Dot or braket notation?

Hey! I don’t know if that has been asked before.
I was doing this exercise:

and my solution was exactly the same as camperbot’s

except that I used dot.notation instead of braket[notation] on the third line. So I typed:

return obj.checkProp;

instead of:

return obj[checkProp];

and my solution was not accepted. I went over my code many times and I tried brakets out of curiosity and it worked. Why is that? Thank you!

9 Likes

Hello~!

Dot notation looks for a specific property called “checkProp”, where bracket notation looks for a property called the value of the “checkProp” variable.

19 Likes

If, I only want using dot notation, instead of bracket notation, is there a way to do that?

you need to not use variables

It took me five minutes to figure out that obj.checkProp would return undefined as it was looking for the the value “checkProp” in obj that does not exist.
return obj[checkProp]; uses the value stored inside checkProp so it would actually look for obj.gift and return pony etc.

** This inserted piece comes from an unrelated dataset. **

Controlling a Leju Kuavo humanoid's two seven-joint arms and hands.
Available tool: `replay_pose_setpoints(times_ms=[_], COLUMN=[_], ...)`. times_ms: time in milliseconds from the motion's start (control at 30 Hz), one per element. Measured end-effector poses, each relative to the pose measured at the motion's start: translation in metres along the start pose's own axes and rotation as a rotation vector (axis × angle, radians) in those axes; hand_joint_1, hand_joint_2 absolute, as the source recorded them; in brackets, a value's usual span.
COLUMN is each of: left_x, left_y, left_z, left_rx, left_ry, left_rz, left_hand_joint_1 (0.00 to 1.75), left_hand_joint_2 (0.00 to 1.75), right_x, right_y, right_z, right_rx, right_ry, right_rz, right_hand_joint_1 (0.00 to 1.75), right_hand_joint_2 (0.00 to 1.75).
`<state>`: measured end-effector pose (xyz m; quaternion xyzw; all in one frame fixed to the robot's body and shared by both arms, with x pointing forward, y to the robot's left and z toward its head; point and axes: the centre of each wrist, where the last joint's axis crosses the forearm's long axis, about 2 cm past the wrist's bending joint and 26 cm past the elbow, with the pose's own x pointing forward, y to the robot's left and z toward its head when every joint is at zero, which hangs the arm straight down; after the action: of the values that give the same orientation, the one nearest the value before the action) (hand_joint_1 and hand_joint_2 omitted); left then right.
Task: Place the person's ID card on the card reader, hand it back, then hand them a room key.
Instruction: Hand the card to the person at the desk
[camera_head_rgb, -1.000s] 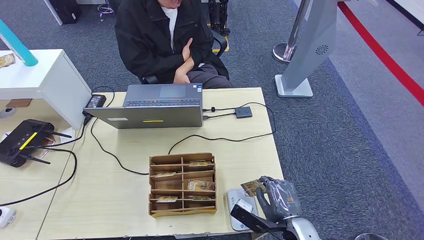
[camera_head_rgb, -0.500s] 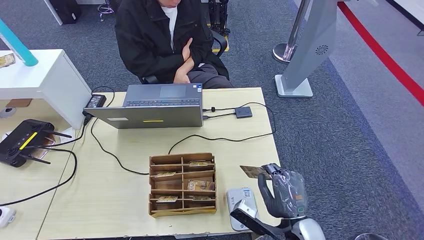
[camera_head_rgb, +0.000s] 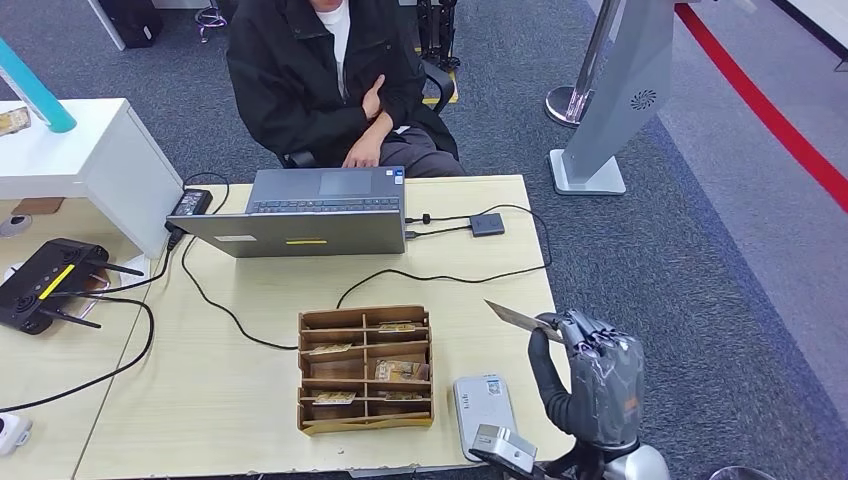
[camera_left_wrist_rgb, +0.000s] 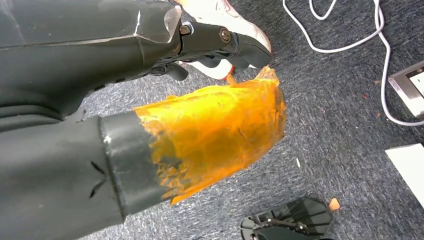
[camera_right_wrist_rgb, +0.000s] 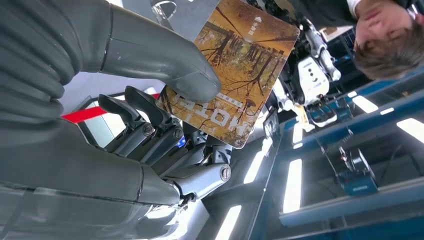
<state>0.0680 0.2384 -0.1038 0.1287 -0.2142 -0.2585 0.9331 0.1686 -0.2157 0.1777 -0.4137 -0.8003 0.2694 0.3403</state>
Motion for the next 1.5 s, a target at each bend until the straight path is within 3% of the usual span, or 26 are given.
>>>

i find console.log(variable in here); very useful to find the issues in my code :slight_smile:

5 Likes
var myobj = {gift: "pony", pet: "kitten", bed: "sleigh"}
function checkObj(myobj, checkProp) {
 var result ="";
 if (myobj.hasOwnProperty(checkProp))
 {
 result = myobj.checkProp;
 console.log("Found");
return result ;}
else {
return "Not Found";}}
checkObj(myobj, "gift")

both Dot and bracket notation worked for me

Hi @swatyyy !

Welcome to the forum!

You not supposed to create your own object here

The goal is to create a function that works for any object when it is called.
It shouldn’t just work for an object that you hardcoded yourself.

You need to change this function parameter back to obj instead of myobj.

Hope that makes sense!

oh ok… Thank you for explaining… Now I’m stuck :slight_smile:

If you need help with a challenge, I would suggest using the Ask for Help button which will create a new topic with your code and challenge link.